──────── RECORDS FOR THE TASK ────────
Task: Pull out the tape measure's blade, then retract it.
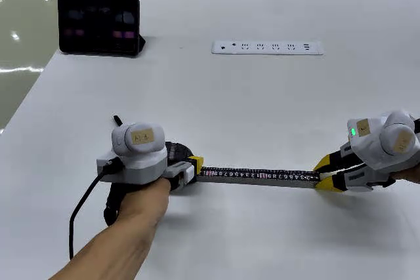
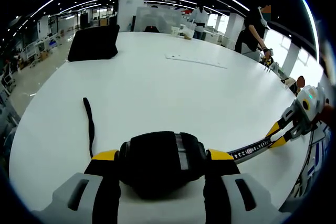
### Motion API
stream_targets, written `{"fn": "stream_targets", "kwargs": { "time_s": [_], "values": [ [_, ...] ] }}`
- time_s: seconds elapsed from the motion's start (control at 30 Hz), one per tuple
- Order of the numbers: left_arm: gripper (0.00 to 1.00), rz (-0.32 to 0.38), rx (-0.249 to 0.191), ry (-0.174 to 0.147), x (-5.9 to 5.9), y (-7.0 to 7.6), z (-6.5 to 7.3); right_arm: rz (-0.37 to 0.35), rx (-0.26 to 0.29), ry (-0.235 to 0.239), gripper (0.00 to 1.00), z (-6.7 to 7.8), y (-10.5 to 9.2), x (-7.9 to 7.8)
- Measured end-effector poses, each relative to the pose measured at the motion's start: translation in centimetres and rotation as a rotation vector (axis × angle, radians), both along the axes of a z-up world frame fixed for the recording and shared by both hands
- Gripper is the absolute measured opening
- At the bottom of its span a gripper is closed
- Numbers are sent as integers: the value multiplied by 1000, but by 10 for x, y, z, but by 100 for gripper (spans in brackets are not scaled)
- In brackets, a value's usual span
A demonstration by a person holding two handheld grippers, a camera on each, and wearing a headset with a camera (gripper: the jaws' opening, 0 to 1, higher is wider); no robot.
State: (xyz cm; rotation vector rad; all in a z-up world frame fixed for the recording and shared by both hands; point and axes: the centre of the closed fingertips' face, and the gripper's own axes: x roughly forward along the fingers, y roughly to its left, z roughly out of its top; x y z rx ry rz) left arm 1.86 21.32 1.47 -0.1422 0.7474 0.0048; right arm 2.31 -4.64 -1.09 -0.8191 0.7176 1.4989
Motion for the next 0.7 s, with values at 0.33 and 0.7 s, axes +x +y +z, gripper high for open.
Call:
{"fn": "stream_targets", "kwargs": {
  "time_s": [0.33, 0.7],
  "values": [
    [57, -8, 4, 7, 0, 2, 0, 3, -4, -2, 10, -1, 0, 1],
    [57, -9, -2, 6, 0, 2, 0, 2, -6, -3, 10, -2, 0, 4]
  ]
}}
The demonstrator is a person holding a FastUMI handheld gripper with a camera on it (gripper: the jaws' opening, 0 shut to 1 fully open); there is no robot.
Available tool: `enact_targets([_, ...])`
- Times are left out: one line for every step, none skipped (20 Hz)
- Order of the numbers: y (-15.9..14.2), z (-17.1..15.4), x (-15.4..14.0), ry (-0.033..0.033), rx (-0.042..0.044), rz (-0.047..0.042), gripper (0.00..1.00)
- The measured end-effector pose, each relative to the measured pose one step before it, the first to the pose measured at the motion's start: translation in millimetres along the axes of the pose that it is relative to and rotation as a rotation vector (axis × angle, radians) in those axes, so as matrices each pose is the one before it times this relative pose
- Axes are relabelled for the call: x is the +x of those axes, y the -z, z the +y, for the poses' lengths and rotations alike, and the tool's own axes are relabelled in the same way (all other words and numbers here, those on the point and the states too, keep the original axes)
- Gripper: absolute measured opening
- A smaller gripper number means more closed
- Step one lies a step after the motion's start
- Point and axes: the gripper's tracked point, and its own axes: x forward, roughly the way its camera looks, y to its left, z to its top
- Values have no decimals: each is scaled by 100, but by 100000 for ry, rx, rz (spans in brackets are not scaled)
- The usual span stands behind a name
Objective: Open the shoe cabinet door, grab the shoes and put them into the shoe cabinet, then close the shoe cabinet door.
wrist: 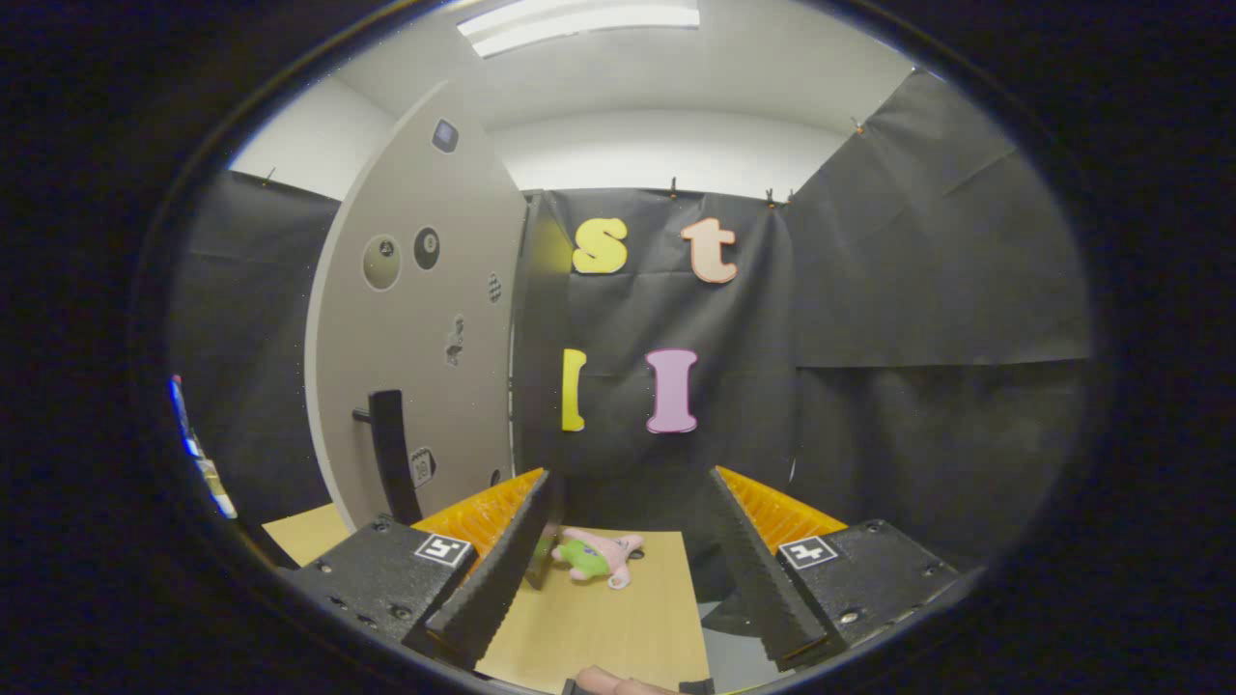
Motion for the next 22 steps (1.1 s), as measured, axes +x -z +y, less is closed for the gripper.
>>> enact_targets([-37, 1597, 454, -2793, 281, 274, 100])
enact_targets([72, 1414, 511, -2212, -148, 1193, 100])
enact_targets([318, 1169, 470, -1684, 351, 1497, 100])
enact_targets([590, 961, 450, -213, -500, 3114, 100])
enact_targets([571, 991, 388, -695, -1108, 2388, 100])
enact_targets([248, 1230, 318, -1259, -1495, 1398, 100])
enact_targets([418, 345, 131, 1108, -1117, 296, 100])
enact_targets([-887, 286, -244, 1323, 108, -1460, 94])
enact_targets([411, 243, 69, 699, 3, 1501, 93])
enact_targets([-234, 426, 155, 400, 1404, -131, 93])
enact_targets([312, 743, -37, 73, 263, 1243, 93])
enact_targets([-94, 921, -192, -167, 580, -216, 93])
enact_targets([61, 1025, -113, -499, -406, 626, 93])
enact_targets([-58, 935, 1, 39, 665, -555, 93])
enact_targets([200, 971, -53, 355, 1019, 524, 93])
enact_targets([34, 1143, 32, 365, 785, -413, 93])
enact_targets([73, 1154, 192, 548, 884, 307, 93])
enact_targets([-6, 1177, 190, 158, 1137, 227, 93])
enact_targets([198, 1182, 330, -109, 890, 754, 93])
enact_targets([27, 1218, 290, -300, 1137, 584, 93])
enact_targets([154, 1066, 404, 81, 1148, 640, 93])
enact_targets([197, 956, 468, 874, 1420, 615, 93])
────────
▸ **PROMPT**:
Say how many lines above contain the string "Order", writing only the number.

▸ **RESPONSE FOR THIS EXERCISE**:
2